Pourtant,  l'édition de 1955 fut un peu plus pimentée que de coutume. C'était l'année du retour de Mercedes, après sa première victoire de 1952 (celle de la 300 SL d'Ascenseur pour l'échafaud ). Les monoplaces de la firme faisaient la pluie et le beau temps dans les grands prix. Ses ingénieurs avaient préparé pour l'occasion des bêtes de course d'une élégance rare. Avec deux ou trois copains, nous rejoignîmes le circuit dès onze heures du matin, cinq heures  avant le départ, pour être sûrs de trouver de bonnes places au ras des fascines qui nous séparaient des bolides, juste devant les stands. Ceux qui arrivaient plus tard devaient se munir d'escabeaux ou de périscopes pour voir quelque chose car le sol, entre la route et les tribunes (trop chères pour nous et depuis longtemps réservées), était plat.

Ce fut en effet un sacré spectacle. Mike Hawthorn, sur Jaguar, n'avait pas l'intention de laisser filer les Mercedes de Fangio et de Levegh. Quelle bagarre des bolides les plus rapides tentant de se frayer un chemin au milieu des concurrents plus lents ! Nous en vîmes de toutes les couleurs, dans cette belle soirée de juin poudrée de soleil, et qui me rappelait, je ne sais pourquoi, d'autres soirs où les bombardiers alliés venaient rôder en escadres au-dessus de notre village.

Jusqu'à ce moment où, dans la ligne droite des tribunes, à deux cents mètres de nous, la Mercedes de Levegh, gênée au dernier moment par une manoeuvre maladroite d 'un autre concurrent, s'envola au-dessus des fascines, et explosa dans la foule compacte. Je revois la boule de feu, on entend une explosion sourde,  des mécaniciens s'élancent depuis les stands pour traverser la route,  la foule reflue, autour d'une aire soudainement creusée,  jonchée de morts, de blessés, d'innombrables débris.

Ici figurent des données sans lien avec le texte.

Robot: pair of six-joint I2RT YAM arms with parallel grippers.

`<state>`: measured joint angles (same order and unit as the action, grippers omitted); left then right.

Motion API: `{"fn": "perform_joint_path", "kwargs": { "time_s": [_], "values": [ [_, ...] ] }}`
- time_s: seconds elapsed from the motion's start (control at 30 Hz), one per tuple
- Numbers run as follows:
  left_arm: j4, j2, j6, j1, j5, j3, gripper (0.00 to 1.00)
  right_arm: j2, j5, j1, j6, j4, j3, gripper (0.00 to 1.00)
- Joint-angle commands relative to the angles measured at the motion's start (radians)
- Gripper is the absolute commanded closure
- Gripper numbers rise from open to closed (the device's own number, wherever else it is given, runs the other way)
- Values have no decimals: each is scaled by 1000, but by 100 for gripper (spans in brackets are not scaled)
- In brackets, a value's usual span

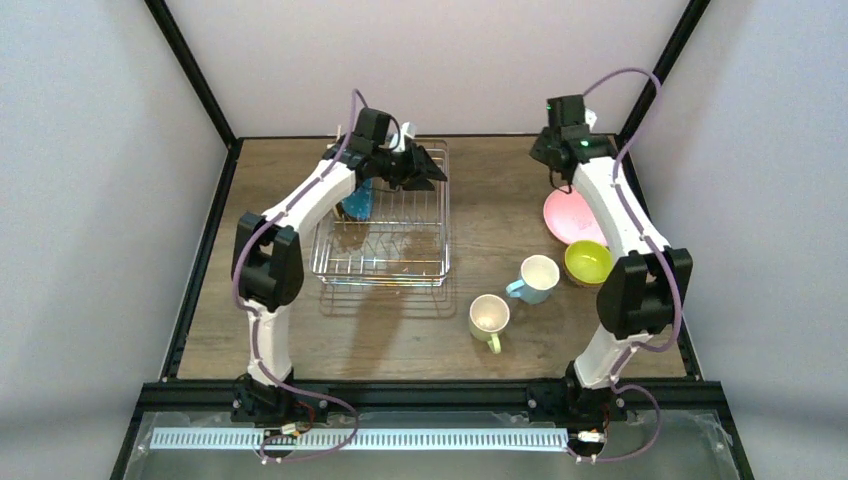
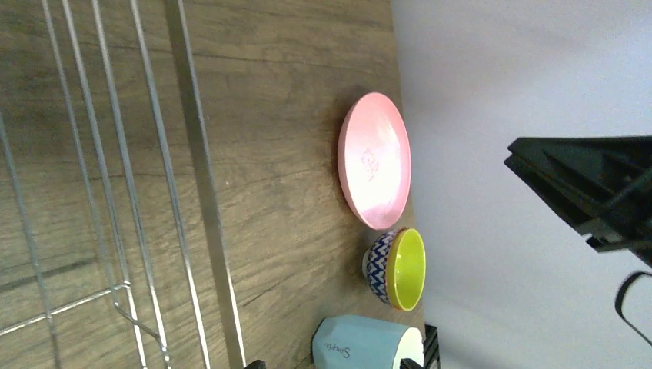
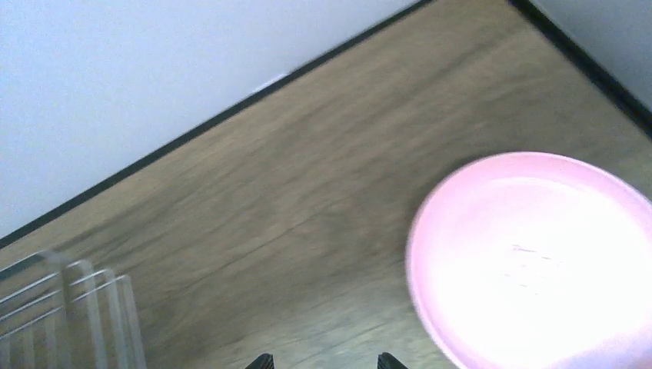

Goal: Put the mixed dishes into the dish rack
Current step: Grab the plate at the corner of the board.

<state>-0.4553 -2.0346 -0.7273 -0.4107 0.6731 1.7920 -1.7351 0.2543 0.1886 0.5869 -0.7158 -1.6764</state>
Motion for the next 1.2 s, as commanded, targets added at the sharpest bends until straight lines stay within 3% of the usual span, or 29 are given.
{"fn": "perform_joint_path", "kwargs": {
  "time_s": [0.0, 0.2, 0.63, 1.17],
  "values": [
    [-29, 29, 46, -41, -32, 25, 0, 41, 18, -90, 33, 3, 103, 23],
    [-79, 3, 104, -87, -59, 70, 0, 83, 30, -228, 61, 37, 232, 22],
    [-97, -48, 170, -159, -50, 103, 0, 114, 83, -395, 95, 65, 410, 21],
    [-108, -96, 229, -194, -40, 126, 0, 40, 83, -456, 80, 132, 484, 20]
  ]
}}
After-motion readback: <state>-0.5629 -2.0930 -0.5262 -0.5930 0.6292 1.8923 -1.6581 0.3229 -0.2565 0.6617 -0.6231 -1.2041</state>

Nous remontâmes vers les portes de l'enceinte. Au loin , dans le soleil tombant, une autre voiture brûlait. Des gens revenaient des abords du carnage. Je revois ce monsieur, en costume, la chemise blanche ouverte, hagard, avec, sur ses vêtements, de large dégoulinures d'une matière grisâtre : des bouts gluants de la cervelle de ses voisins.

Nous rentrâmes tard le soir sur nos vélos. Le portable n'existait pas. Dans la rue, nos parents, qui nous croyaient morts, pleuraient.

J'ai lu depuis le roman de Laurent MauvignierDans la Foule, inspiré du drame du Heysel. J'y ai retrouvé un peu de cette ambiance de fête tournée en tragédie où nous avons baigné ce jour-là. Mais ce fut beaucoup plus tard. A l'époque, cela ne m'a pas fait passer le goût des grands rassemblements populaires, sportifs ou pas. Il faut vieillir pour arriver à comprendre et à se détacher de ces foutaises.

Il fallut beaucoup d'argent pour améliorer la sécurité du circuit en fonction des vitesses toujours plus grandes. A la fin de l'épreuve, une distraction des Manceaux était d'aller faire en voiture le tour de la piste désertée par les bolides, quand les routes qu'elle empruntait avaient été rouvertes à la circulation ; diverses épaves tombées en panne ou accidentées jalonnaient le parcours ; cela n'allait pas toujours sans risques : certains virages avaient été relevés comme ceux d'un vélodrome ; si on les abordait trop lentement, on risquait de voir sa voiture basculer et bouler dans le fossé, ce qui arriva au père d'un copain, qui y laissa sa 203 Peugeot, sans dommage pour les passagers, grâce à une carrosserie qui était plus proche de  celle d'un tank que de celle d'une voiture moderne : c'était la belle époque de nos aciéries !

Natif de La Suze-sur-Sarthe (beau plan d'eau), j'ai toujours été un fan de l'automoto japonaise; en témoigne l'histoire suivante, qui montre aussi que j'ai conservé quelque intérêt juvénile pour les sports mécaniques :

Uki et Yota se retrouvent au troquet de leur ami Saki :

Yota  -- Tu veux une Suze, Uki ?

Uki   -- Tu ne crois pas qu'il est un peu tôt, Yota ?

Uki   --  Alors un kawa, Saki.

Celle-là, j'ai dû déjà la sortir, mais un tel joyau de la pensée, on ne s'en lasse pas.


La paix soit avec nous. Et avec nos esprits automotonautiques.